### Given information
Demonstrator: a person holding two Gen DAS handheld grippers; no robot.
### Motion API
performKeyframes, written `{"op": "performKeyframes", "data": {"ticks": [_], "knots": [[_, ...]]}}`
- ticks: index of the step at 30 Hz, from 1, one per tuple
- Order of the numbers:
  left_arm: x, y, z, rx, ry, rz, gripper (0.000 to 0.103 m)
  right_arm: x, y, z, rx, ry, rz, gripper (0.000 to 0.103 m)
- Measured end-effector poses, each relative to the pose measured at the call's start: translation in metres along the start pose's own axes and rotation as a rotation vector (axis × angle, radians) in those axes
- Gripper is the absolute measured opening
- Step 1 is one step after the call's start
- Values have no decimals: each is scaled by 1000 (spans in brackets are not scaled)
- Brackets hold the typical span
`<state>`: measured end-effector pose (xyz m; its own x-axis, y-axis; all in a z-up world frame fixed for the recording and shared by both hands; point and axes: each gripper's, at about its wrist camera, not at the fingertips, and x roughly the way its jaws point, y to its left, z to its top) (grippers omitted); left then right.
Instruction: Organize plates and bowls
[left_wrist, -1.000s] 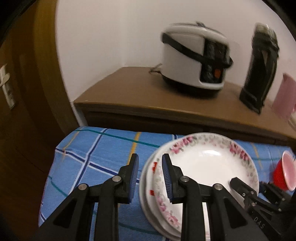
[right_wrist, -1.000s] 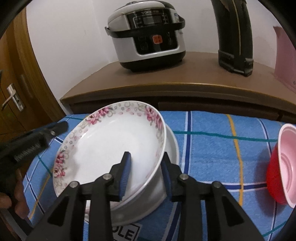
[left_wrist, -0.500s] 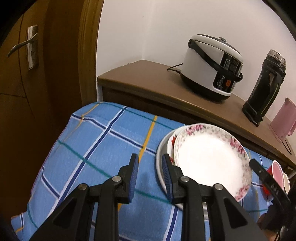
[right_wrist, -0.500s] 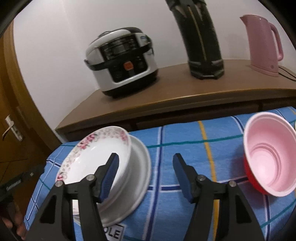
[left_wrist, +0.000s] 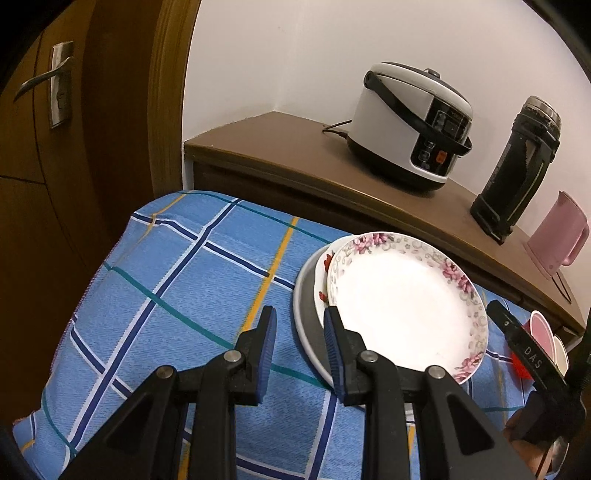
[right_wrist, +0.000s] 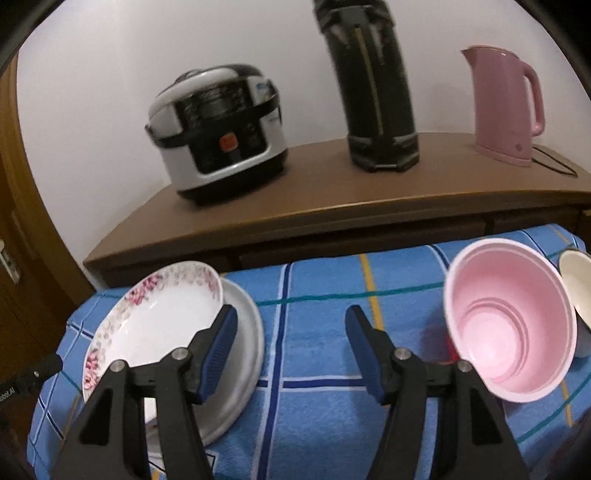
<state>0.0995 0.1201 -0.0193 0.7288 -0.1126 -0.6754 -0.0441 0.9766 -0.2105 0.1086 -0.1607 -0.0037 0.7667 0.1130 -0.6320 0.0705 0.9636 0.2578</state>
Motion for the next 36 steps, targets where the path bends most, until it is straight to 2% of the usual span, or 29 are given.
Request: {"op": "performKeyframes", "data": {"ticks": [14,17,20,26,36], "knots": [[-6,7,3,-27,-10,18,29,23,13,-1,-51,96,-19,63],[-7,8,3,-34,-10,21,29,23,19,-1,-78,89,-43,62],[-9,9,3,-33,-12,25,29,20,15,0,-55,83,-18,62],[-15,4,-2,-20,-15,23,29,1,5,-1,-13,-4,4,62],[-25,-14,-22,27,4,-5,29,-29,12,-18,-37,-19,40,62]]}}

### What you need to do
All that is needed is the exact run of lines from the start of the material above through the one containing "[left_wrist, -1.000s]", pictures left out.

### Reply to the task
Demonstrator: a person holding two Gen DAS handheld grippers; no robot.
### Motion API
performKeyframes, written `{"op": "performKeyframes", "data": {"ticks": [_], "knots": [[_, ...]]}}`
- ticks: index of the step at 30 Hz, from 1, one per tuple
- Order of the numbers:
  left_arm: x, y, z, rx, ry, rz, gripper (0.000 to 0.103 m)
  right_arm: x, y, z, rx, ry, rz, gripper (0.000 to 0.103 m)
- Measured end-effector poses, each relative to the pose measured at the call's start: translation in metres along the start pose's own axes and rotation as a rotation vector (axis × angle, radians) in those axes
- Gripper is the absolute measured opening
- Step 1 is one step after the call's start
- Values have no decimals: each is scaled by 1000 (spans in brackets are not scaled)
- Brackets hold the typical span
`<state>`: measured end-effector pose (xyz m; its own x-axis, y-axis; all in a z-up world frame fixed for the recording and shared by both hands; point and axes: each gripper's, at about its wrist camera, not at the fingertips, and x roughly the way its jaws point, y to its left, z to its top) (grippers omitted); left then right.
Instruction: Organize plates and bowls
[left_wrist, -1.000s] 

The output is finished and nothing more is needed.